- The Washington Times - Wednesday, July 20, 2022

New York Assemblyman Mike Lawler’s bid to join Congress by taking down the head of the House Democrats’ campaign organization has gotten a nod from Republican leaders.

National Republican Congressional Committee recently announced that Mr. Lawler was added to their “On the Radar” slate of candidates, the first rung of the GOP’s Young Guns fundraising program.

The Young Guns program, which is spearheaded by House Minority Kevin McCarthy of California, gives up-and-coming Republican candidates with a proven ability to raise money access to a national fundraising apparatus and direct fundraising support from Mr. McCarthy to further boost their campaigns.



“There’s a record-breaking class of Republican House candidates running this fall because Americans are fed up with Democrats’ agenda that has led to 40-year high inflation, sky-high gas prices, a crisis at our southern border, and rampant violent crime,” Mr. McCarthy said in announcing the new additions to the program. “Democrats have failed the American people and done nothing but create crisis after crisis.”

Mr. Lawler was among 14 new “On the Radar” candidates in the Young Guns program.

His fundraising prowess got the attention of GOP leaders as he maneuvered for the party’s nomination to take on Democrat Rep. Sean Patrick Maloney in a congressional district in the Lower Hudson Valley.

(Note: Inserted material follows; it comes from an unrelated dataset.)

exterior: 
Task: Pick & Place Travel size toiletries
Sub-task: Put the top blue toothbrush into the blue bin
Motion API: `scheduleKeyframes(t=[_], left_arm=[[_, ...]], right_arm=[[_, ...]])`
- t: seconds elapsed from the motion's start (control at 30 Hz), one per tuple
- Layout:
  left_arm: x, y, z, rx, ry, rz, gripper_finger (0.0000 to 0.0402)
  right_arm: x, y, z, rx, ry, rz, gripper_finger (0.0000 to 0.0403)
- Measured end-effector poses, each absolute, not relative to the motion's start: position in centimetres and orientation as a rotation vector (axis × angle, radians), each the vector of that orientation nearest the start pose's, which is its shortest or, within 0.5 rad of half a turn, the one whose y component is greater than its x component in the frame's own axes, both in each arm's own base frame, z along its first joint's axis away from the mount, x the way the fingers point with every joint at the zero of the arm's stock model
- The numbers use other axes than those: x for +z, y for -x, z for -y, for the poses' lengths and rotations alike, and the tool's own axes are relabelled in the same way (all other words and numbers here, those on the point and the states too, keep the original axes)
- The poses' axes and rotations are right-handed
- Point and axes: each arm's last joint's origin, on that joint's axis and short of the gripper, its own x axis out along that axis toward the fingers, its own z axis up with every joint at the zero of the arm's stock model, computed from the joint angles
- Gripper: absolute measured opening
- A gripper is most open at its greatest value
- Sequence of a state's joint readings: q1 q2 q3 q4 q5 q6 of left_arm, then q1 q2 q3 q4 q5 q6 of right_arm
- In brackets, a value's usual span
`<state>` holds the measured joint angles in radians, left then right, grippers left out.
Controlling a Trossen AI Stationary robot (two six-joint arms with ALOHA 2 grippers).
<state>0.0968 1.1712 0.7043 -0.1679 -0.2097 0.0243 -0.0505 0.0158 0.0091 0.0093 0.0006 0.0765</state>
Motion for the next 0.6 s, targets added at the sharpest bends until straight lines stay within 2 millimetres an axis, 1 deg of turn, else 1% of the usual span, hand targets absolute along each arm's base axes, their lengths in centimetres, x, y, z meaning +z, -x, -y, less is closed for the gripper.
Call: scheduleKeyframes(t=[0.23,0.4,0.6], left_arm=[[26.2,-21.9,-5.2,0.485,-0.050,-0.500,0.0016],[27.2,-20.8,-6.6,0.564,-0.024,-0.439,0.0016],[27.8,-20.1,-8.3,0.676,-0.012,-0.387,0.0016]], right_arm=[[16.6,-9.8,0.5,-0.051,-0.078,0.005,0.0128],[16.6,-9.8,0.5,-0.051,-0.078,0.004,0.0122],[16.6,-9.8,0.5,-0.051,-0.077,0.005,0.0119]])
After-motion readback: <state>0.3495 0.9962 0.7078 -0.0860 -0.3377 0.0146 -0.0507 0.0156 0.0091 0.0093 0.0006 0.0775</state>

Mr. Maloney is also chairman of the Democratic Congressional Campaign Committee. He is facing a somewhat more difficult run as he seeks a sixth term after this year’s redistricting in New York.

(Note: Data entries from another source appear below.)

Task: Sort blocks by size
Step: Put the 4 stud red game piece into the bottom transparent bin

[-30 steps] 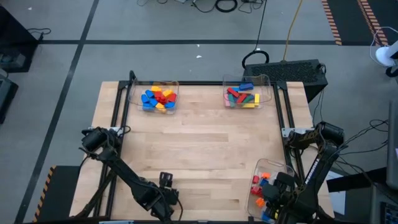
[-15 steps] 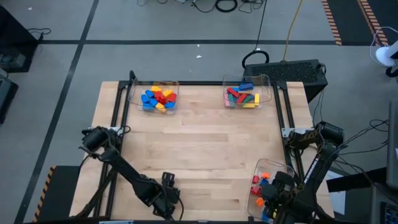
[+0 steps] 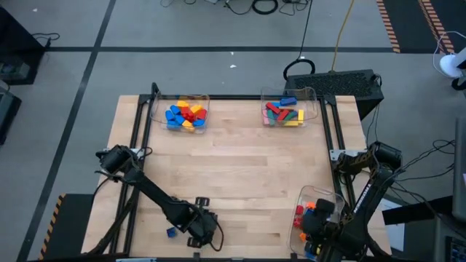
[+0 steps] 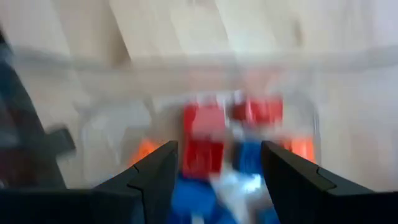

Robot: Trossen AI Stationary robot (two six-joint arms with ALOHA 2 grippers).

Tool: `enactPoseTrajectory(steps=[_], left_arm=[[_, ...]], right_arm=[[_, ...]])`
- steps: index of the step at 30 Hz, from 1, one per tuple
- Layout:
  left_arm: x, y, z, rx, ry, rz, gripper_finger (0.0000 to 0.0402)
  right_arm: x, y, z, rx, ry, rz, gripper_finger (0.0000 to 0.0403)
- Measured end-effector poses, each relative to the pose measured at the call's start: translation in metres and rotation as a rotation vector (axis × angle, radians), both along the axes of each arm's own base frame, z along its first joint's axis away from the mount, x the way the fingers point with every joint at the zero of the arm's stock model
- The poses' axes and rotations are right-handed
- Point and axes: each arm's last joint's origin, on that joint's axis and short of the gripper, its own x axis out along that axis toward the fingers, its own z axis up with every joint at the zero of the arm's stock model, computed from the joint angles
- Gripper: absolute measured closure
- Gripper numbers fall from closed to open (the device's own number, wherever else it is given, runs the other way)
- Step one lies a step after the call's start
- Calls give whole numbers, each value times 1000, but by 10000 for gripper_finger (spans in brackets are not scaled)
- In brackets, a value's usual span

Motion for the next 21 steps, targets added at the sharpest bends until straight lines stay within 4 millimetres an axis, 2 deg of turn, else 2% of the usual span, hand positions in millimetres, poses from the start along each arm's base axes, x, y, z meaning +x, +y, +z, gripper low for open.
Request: enactPoseTrajectory(steps=[5,9,14,21], left_arm=[[24,12,9,-46,-127,-69,262],[55,27,25,-143,-260,-124,262],[88,55,43,-342,-423,-151,262],[106,80,55,-481,-518,-185,262]], right_arm=[[19,1,3,-108,-192,212,190],[42,7,9,-270,-358,494,190],[67,14,18,-443,-434,842,190],[93,-4,21,-571,-386,949,190]])
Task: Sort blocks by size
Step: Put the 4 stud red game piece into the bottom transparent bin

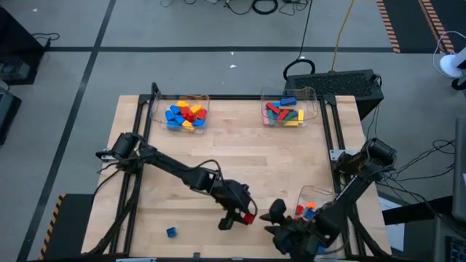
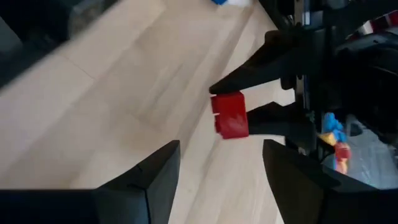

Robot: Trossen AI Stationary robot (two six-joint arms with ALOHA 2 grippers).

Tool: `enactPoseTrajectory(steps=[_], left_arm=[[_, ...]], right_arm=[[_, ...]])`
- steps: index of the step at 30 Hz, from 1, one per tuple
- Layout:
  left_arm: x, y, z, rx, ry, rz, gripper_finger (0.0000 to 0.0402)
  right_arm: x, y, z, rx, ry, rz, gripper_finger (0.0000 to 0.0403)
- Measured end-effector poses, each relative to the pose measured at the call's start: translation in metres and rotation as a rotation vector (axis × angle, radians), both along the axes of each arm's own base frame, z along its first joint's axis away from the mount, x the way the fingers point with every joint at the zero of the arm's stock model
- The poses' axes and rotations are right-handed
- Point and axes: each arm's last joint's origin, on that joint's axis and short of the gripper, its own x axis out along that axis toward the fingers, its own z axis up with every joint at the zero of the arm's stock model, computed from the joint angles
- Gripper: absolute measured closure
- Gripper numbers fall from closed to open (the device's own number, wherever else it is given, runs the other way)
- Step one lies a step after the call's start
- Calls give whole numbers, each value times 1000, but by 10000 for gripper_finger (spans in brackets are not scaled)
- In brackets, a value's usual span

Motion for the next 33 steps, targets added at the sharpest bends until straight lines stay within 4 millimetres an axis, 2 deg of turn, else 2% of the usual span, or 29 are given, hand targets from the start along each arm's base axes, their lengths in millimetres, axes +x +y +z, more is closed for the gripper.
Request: enactPoseTrajectory(steps=[10,20,24,28,31,33], left_arm=[[6,11,4,-9,-59,0,262],[9,10,8,-32,-104,-13,262],[9,12,10,-37,-112,-12,262],[10,11,12,-51,-131,-7,261],[11,11,13,-58,-135,-12,241],[11,11,13,-53,-141,-6,218]], right_arm=[[33,-29,0,3,63,34,190],[42,-34,1,11,85,102,199],[43,-33,2,18,69,103,234],[43,-33,2,18,66,99,290],[42,-33,2,24,65,94,332],[43,-33,3,63,60,64,333]])
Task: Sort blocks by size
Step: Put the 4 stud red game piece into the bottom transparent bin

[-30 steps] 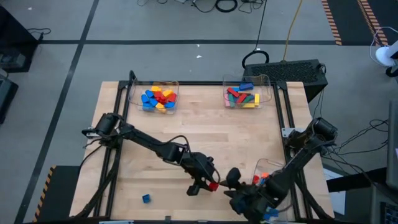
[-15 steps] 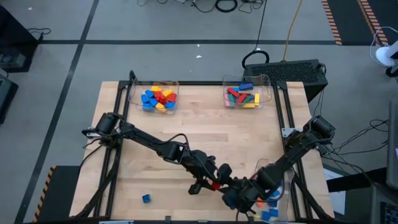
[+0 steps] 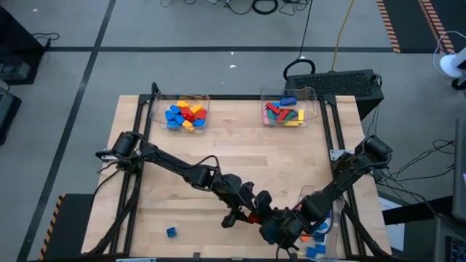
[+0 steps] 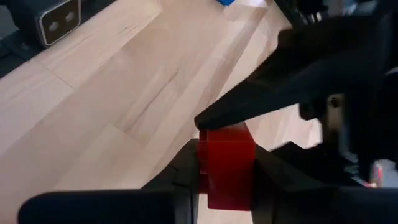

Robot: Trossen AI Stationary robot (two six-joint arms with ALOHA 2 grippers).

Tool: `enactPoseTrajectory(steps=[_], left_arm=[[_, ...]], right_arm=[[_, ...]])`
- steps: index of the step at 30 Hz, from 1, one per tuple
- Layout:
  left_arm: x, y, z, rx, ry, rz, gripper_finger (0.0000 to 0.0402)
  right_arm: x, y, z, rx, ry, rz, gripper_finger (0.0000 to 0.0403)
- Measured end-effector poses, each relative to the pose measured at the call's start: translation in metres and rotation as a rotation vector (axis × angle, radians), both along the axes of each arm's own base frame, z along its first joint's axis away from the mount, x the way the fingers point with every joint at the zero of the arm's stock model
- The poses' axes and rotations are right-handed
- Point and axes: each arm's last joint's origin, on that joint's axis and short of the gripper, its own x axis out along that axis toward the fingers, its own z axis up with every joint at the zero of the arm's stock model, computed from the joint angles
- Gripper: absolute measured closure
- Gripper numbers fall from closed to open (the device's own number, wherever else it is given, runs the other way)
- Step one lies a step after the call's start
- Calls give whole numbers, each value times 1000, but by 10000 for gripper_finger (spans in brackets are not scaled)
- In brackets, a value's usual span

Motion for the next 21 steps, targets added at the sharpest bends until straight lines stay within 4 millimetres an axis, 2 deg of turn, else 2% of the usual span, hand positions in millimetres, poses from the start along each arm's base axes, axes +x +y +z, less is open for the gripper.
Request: enactPoseTrajectory(steps=[5,9,12,15,18,21], left_arm=[[1,4,-1,22,1,52,162],[1,17,-5,81,73,162,146],[-1,23,-8,127,111,201,144],[-8,19,-7,188,156,242,143],[-18,14,-4,279,191,311,143],[-26,6,1,344,192,347,143]], right_arm=[[-6,-1,3,131,11,-119,333],[-25,-8,16,258,53,-283,333],[-50,-13,28,343,101,-415,333],[-80,-12,36,387,151,-517,333],[-109,-6,40,429,179,-592,333],[-130,5,37,470,164,-640,333]])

Mr. Lawler is the front-runner in the primary race and has outraised his four Republican opponents, according to federal campaign finance reports.

He raised more than $350,000 and has just over $334,000 cash on hand. His closest rival, Jack Schrepel, raised $10,000 and has just over $2,000 cash on hand. The three other GOP candidates, Shoshana David, William Faulkner and Charles Falciglia, were not listed in filings with the Federal Election Commission. 

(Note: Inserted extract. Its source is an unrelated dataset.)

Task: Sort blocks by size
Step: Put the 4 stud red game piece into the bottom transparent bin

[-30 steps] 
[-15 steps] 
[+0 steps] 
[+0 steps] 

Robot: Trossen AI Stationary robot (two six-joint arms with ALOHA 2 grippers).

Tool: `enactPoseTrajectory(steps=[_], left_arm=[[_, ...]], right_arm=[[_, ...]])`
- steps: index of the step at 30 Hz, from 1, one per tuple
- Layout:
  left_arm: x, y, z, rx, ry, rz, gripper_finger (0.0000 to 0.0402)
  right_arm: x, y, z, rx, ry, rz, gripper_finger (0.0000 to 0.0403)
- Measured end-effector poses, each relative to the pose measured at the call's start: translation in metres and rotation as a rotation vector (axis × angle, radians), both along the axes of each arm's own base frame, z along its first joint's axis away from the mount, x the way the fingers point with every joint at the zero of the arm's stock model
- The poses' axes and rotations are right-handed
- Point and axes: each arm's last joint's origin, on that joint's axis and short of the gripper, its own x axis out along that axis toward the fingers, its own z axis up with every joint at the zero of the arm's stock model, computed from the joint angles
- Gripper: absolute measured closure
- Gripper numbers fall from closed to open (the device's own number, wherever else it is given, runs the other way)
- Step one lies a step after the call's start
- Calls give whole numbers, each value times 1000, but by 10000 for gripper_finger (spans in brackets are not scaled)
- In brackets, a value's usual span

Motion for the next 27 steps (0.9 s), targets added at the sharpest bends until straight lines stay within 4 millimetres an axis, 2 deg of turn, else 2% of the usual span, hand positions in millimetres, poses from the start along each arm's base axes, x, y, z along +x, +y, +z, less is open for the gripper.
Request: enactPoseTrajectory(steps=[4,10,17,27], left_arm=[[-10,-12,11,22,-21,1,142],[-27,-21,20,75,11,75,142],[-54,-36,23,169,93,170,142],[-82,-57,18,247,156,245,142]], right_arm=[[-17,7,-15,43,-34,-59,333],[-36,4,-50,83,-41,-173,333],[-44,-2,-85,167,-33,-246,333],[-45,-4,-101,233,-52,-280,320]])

The primaries are on Aug. 23.

Like Republicans across the country, Mr. Lawler is running on economic issues.

“That’s impacted people within this district quite a bit,” he told The Washington Times. “And then you add in the higher cost of lending, and the higher cost of goods, and what is going on with respect to gas prices and people are frustrated.”

After the map was redrawn, Mr. Maloney left his old and now less safe 18th Congressional District to run in the 17th District, where his Putnam County residence is located.

He has the support of Democratic county chairs in Rockland, Putnam and Westchester. He has raised more money than his primary opponent state Sen. Alessandra Biaggi and has 10 times more cash on hand than her since the last filing.

The Cook Political Report cautions that while Mr. Maloney is now running in a safer district, the district is still only rated as a D+3 in a year where House Republicans are poised to recapture the lower chamber.